Under this line are the records; write out word for word the part that begins at the line containing "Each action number" and ends at the line containing "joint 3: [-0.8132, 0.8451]", and no more.

Records from a data source:
BEGIN

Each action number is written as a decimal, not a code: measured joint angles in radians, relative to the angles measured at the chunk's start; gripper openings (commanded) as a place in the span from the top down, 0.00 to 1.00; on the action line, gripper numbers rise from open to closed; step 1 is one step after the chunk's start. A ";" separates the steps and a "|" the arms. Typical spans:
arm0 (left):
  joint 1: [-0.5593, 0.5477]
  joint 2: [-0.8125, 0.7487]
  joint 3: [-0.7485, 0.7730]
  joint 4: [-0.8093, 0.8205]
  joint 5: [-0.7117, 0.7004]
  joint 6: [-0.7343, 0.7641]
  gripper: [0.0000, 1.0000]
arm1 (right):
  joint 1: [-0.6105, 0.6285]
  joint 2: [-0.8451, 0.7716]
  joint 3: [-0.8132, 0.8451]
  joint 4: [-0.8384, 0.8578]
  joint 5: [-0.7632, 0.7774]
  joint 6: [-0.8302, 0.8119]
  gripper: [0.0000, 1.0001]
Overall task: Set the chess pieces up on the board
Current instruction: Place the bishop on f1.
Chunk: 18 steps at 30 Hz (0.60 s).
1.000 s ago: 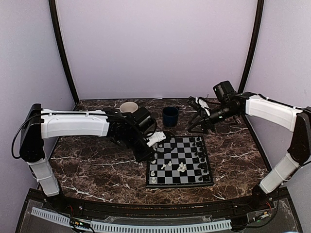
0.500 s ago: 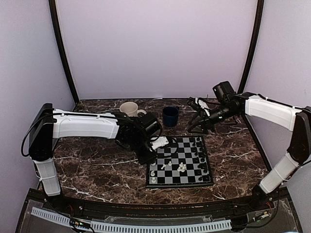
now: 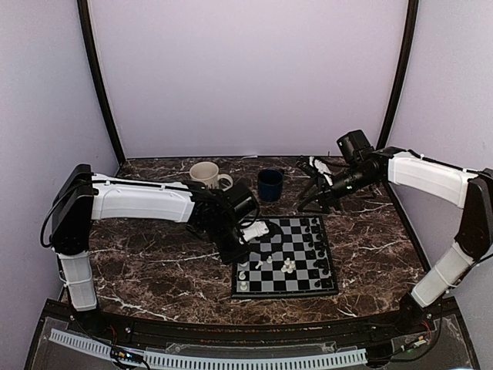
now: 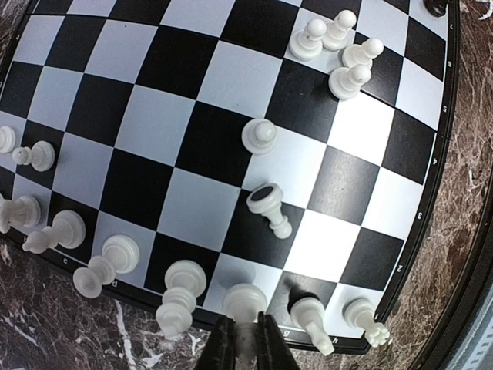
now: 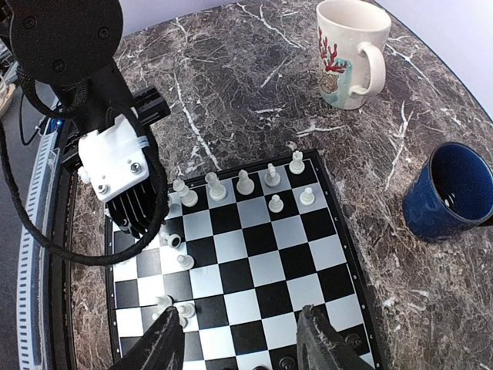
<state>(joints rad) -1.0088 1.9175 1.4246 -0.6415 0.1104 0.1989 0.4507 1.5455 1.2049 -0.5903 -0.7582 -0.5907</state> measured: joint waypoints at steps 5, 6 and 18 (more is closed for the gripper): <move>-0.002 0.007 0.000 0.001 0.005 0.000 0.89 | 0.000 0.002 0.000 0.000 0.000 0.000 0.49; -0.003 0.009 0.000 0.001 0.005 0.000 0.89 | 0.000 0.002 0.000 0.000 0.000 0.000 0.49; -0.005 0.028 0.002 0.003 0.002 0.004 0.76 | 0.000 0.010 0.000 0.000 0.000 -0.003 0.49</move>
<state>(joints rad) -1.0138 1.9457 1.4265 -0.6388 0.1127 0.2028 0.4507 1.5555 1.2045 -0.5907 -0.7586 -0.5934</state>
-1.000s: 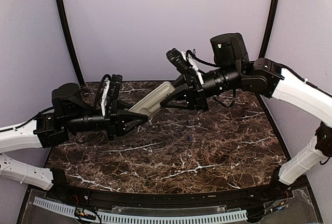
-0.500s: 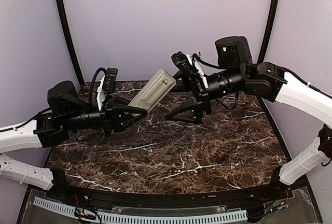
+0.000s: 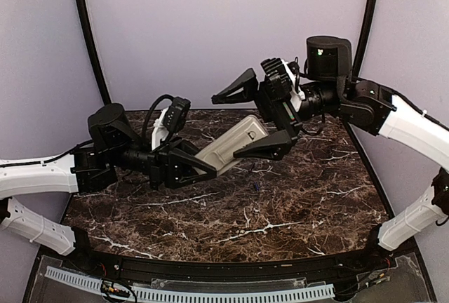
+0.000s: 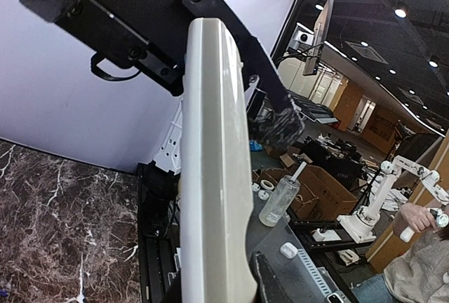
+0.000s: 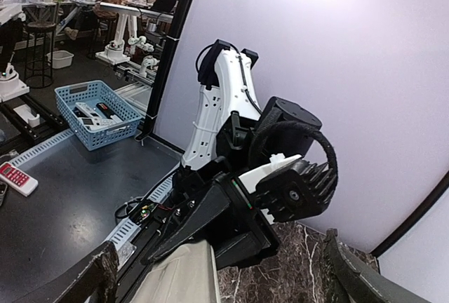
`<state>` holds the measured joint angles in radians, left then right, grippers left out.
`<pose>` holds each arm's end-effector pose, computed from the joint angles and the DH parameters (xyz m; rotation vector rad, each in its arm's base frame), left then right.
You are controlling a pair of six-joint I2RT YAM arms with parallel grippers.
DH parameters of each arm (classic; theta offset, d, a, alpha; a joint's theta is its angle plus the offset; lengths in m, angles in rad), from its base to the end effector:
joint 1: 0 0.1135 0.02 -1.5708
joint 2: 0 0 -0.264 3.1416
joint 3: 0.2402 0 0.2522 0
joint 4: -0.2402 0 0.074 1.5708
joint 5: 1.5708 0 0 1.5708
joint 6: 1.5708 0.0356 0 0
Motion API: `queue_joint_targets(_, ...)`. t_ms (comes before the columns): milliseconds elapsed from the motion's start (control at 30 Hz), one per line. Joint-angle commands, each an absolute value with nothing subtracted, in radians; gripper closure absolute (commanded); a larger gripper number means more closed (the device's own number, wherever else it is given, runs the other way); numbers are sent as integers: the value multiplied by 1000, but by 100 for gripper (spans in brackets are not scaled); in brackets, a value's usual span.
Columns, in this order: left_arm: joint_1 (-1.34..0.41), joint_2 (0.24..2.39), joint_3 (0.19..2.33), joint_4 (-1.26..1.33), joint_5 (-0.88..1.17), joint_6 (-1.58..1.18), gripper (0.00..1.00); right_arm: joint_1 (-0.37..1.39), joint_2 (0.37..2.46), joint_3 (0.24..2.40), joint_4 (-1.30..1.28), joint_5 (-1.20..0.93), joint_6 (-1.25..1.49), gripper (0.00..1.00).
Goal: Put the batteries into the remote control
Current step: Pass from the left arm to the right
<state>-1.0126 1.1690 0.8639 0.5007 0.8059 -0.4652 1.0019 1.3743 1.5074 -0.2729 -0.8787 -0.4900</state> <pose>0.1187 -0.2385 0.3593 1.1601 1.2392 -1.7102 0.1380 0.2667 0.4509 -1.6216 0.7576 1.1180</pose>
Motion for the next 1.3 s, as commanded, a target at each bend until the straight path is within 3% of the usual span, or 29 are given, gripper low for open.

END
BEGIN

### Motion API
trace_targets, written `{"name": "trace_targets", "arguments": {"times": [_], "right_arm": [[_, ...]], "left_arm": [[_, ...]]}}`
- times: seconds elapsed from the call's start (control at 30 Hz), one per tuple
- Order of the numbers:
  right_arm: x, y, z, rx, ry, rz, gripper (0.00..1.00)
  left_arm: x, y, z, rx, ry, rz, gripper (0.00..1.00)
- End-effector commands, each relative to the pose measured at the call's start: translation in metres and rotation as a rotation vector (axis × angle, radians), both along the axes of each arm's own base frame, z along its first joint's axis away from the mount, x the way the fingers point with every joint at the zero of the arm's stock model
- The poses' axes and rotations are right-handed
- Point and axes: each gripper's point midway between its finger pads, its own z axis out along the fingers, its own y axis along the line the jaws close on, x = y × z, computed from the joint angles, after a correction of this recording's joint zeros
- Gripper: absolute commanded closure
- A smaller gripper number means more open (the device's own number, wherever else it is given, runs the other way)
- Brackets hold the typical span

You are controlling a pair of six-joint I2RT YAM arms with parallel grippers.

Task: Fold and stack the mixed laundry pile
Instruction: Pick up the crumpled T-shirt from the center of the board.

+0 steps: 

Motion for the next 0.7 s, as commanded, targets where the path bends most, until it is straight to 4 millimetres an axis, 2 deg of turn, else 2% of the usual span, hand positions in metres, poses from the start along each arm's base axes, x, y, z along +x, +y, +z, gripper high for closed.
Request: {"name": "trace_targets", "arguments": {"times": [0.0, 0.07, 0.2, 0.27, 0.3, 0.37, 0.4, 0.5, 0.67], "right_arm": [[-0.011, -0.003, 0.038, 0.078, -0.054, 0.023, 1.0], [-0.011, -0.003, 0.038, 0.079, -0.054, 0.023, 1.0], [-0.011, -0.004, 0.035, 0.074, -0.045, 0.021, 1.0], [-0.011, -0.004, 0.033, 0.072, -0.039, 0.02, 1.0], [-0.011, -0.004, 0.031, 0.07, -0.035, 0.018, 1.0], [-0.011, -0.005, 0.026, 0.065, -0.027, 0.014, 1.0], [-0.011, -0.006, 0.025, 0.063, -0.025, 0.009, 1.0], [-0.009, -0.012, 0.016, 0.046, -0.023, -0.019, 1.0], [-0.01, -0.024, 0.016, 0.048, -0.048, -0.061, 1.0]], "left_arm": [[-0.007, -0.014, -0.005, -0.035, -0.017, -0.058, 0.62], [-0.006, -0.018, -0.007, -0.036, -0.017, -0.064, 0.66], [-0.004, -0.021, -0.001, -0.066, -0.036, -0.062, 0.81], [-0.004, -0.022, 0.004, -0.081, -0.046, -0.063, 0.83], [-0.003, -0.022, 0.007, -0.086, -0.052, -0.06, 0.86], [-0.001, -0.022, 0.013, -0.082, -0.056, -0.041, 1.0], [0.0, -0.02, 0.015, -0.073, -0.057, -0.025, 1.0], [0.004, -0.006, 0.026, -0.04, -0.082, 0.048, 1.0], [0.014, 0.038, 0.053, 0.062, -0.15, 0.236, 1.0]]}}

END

Written solution |
Each action number is written as a decimal, not a code: measured joint angles in radians, relative to the angles measured at the chunk's start; gripper openings (commanded) as a place in the span from the top down, 0.00 to 1.00; on the action line, gripper numbers rise from open to closed; step 1 is one step after the chunk's start. A ";" separates the steps and a "|" the arms. Typical spans:
arm0 (left):
  joint 1: [-0.5593, 0.5477]
  joint 2: [-0.8125, 0.7487]
  joint 3: [-0.7485, 0.7730]
  joint 4: [-0.8093, 0.8205]
  joint 5: [-0.7117, 0.7004]
  joint 6: [-0.7343, 0.7641]
  gripper: [0.0000, 1.0000]
arm1 (right):
  joint 1: [-0.6105, 0.6285]
  joint 2: [-0.8451, 0.7716]
  joint 3: [-0.8132, 0.8451]

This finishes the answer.